- Exercise requirements
Whenever "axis" appears in a line, please copy that line from the data.

- Data section

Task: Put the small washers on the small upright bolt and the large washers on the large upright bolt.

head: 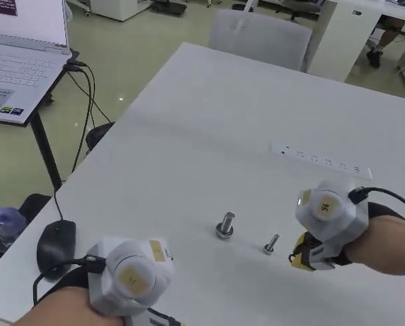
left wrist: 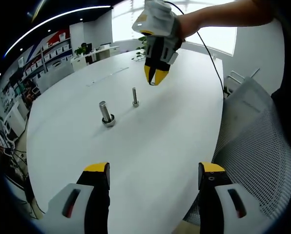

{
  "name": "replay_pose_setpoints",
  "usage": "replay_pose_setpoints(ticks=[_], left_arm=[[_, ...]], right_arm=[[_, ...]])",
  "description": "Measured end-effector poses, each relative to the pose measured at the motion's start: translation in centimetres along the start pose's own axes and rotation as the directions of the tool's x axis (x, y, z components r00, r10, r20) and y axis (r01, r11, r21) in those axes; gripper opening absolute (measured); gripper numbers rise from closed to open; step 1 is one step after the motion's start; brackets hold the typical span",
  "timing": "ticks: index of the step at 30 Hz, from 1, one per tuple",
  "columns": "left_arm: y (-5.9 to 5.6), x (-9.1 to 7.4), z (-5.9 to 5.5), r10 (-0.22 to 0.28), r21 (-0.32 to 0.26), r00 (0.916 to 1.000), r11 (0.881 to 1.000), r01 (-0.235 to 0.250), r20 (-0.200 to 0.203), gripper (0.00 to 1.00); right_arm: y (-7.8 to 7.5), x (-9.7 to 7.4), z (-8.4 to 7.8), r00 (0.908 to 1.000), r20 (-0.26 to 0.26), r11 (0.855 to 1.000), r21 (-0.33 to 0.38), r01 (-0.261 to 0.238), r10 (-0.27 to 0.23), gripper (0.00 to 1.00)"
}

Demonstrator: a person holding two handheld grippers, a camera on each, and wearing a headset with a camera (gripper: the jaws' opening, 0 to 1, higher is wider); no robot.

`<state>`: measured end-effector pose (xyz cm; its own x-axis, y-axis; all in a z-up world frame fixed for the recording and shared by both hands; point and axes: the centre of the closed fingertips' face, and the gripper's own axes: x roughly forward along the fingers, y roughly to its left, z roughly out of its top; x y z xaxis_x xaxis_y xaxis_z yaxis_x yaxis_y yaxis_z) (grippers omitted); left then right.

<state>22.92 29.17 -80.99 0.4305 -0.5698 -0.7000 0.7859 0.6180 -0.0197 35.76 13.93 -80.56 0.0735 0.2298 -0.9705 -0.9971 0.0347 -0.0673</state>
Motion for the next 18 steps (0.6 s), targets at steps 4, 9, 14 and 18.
replay_pose_setpoints(ticks=[4, 9, 14, 18], left_arm=[[-0.1, 0.2, 0.0, -0.005, -0.001, 1.0, 1.0, 0.005, -0.002, 0.73], [0.2, 0.5, 0.0, -0.008, -0.001, 0.9999, 1.0, 0.008, -0.009, 0.73], [0.4, 0.6, 0.2, -0.008, 0.001, 0.9999, 1.0, 0.008, -0.008, 0.73], [0.4, 0.7, 0.3, -0.009, 0.003, 0.9999, 1.0, 0.009, -0.006, 0.73]], right_arm=[[-1.4, -0.2, 0.9, 0.9998, 0.016, 1.0, 0.005, 0.012, -0.012, 0.13], [-2.3, 0.2, 1.6, 0.9996, 0.024, 1.0, 0.013, 0.013, -0.013, 0.13], [-2.9, 0.5, 2.3, 0.9992, 0.037, 1.0, 0.022, 0.014, -0.015, 0.13], [-3.3, 1.0, 2.4, 0.9992, 0.037, 1.0, 0.024, 0.013, -0.014, 0.13]])
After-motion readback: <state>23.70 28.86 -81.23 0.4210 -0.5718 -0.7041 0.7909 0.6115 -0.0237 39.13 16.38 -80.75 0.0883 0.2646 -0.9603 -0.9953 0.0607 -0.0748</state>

- Your response
  "description": "Measured end-effector poses, each relative to the pose measured at the motion's start: translation in centimetres along the start pose's own axes and rotation as the directions of the tool's x axis (x, y, z components r00, r10, r20) and y axis (r01, r11, r21) in those axes; gripper opening absolute (measured); gripper numbers rise from closed to open; step 1 is one step after the motion's start; brackets hold the typical span",
`<state>`: measured end-effector pose (xyz cm; its own x-axis, y-axis; all in a z-up world frame fixed for the recording and shared by both hands; point and axes: the centre of the closed fingertips' face, and the gripper's own axes: x roughly forward along the fingers, y roughly to its left, z roughly out of its top; x y z xaxis_x xaxis_y xaxis_z yaxis_x yaxis_y yaxis_z) (grippers omitted); left then right.

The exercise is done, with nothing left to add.